When the line containing "Pointing on the floor." appears in the entries below, begin printing there and stop after the line containing "The colour at (436, 14)"; print each of those lines exactly and no other line.

─── Provided information ───

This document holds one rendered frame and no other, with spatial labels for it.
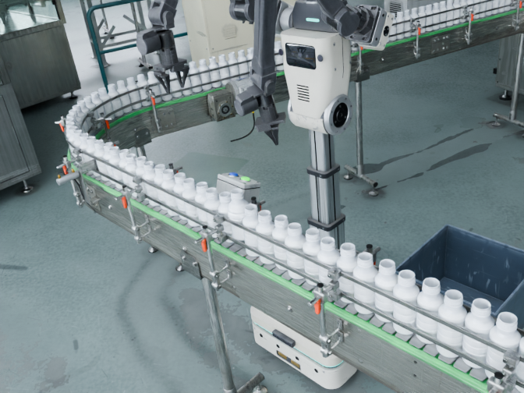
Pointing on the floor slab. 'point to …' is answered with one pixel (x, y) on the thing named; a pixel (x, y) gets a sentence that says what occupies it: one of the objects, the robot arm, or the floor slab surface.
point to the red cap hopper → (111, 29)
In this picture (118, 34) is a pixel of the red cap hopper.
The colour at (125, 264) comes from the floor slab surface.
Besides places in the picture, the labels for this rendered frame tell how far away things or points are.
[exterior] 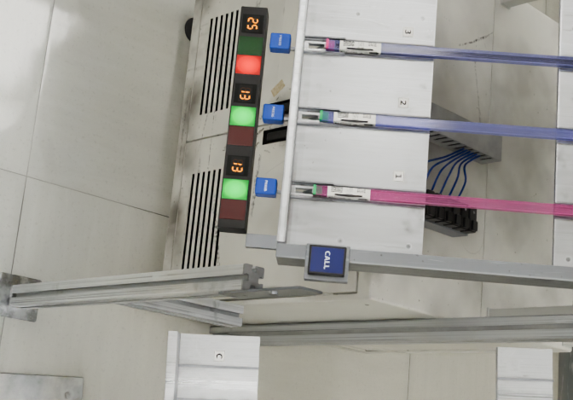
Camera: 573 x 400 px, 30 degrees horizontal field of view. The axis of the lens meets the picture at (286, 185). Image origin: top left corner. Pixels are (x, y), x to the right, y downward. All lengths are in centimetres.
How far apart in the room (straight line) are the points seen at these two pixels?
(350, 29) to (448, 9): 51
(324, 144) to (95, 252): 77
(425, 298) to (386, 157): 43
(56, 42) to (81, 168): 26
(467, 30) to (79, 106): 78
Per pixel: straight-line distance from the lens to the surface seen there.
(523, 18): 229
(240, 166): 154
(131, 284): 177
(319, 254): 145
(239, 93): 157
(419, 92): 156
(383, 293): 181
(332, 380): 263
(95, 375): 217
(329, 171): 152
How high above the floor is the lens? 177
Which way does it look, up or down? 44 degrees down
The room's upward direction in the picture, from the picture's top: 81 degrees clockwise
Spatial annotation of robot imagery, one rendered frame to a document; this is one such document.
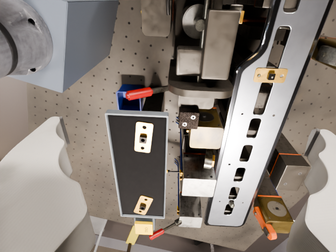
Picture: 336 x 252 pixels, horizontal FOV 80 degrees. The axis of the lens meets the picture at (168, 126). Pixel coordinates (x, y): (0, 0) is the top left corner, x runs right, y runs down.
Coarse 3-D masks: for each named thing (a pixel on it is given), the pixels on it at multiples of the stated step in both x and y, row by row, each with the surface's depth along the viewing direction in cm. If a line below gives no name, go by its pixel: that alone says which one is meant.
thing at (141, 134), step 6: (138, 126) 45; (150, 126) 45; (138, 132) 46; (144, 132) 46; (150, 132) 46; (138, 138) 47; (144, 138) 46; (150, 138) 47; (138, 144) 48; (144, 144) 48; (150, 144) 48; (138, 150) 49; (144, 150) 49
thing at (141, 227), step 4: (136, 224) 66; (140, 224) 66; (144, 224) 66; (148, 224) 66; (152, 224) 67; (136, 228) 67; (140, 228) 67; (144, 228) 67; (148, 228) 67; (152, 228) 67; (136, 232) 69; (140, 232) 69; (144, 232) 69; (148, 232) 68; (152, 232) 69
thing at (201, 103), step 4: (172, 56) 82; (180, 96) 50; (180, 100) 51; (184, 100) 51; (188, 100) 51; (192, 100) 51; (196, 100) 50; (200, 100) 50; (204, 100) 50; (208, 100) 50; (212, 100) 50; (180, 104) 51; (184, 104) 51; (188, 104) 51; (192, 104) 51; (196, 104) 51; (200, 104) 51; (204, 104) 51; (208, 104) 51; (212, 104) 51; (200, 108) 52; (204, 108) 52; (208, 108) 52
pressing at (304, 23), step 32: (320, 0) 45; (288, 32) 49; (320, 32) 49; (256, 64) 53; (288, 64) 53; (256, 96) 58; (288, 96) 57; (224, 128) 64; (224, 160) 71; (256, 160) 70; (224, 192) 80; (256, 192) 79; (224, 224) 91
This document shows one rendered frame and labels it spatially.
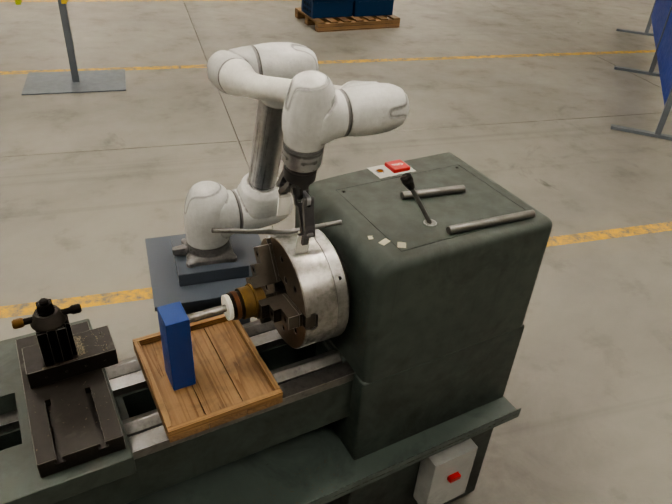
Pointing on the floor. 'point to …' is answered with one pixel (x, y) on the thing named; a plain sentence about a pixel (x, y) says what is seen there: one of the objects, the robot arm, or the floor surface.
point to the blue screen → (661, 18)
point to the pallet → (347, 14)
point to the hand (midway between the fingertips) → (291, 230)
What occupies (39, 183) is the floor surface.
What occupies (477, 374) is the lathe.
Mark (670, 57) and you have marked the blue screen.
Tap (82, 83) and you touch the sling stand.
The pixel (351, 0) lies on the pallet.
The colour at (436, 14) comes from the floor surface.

───
─── Provided information ───

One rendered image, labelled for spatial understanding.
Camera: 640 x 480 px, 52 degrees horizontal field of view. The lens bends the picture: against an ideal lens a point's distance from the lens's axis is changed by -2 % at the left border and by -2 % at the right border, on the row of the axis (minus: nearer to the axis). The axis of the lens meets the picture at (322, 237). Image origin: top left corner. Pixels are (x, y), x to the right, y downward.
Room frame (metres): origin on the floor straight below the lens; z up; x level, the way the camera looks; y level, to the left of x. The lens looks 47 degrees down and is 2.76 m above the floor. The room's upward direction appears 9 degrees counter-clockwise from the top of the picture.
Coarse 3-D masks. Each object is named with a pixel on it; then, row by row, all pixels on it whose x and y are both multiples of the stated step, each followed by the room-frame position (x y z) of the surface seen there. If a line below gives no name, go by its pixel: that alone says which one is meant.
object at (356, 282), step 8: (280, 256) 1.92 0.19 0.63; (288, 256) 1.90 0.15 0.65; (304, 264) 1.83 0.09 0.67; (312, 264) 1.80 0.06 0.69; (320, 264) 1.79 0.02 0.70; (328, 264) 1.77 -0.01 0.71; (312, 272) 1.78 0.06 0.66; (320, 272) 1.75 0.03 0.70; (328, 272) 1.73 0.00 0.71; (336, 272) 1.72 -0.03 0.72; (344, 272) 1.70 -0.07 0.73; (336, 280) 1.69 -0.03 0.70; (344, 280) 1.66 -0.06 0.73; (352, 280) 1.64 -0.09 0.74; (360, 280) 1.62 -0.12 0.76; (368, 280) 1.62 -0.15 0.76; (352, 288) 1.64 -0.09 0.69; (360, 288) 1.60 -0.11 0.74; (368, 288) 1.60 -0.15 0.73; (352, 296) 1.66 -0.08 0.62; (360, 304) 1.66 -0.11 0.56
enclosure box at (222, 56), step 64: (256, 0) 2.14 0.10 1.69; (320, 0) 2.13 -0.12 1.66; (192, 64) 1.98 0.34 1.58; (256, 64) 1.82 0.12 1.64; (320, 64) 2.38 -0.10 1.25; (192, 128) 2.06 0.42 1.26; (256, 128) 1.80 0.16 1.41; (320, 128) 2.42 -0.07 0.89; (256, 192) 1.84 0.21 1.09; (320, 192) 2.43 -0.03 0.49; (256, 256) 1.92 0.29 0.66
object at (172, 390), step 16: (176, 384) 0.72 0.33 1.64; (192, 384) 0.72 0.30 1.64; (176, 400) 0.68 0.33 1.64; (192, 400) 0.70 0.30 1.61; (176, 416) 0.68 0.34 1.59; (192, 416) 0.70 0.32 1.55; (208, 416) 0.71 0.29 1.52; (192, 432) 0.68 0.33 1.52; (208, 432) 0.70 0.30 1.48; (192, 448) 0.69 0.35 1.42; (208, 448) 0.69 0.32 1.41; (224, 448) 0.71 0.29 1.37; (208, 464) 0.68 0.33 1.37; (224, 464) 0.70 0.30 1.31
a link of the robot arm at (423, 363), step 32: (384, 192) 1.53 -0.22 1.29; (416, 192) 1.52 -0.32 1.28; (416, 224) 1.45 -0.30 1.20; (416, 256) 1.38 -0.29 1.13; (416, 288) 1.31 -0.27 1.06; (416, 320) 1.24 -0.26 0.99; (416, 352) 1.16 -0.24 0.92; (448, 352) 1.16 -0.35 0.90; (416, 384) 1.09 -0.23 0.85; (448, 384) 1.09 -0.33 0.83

───

[Task answer]
Pointing on the floor. 'point to …' is answered with one pixel (x, y) on the thing named; a plain sentence about a pixel (x, y) says what is seen there: one of the objects, the robot arm, or the floor surface.
point to the blue screen → (661, 18)
point to the pallet → (347, 14)
point to the hand (midway between the fingertips) → (291, 230)
What occupies (39, 183) is the floor surface.
What occupies (477, 374) is the lathe.
Mark (670, 57) and you have marked the blue screen.
Tap (82, 83) and you touch the sling stand.
The pixel (351, 0) lies on the pallet.
The colour at (436, 14) comes from the floor surface.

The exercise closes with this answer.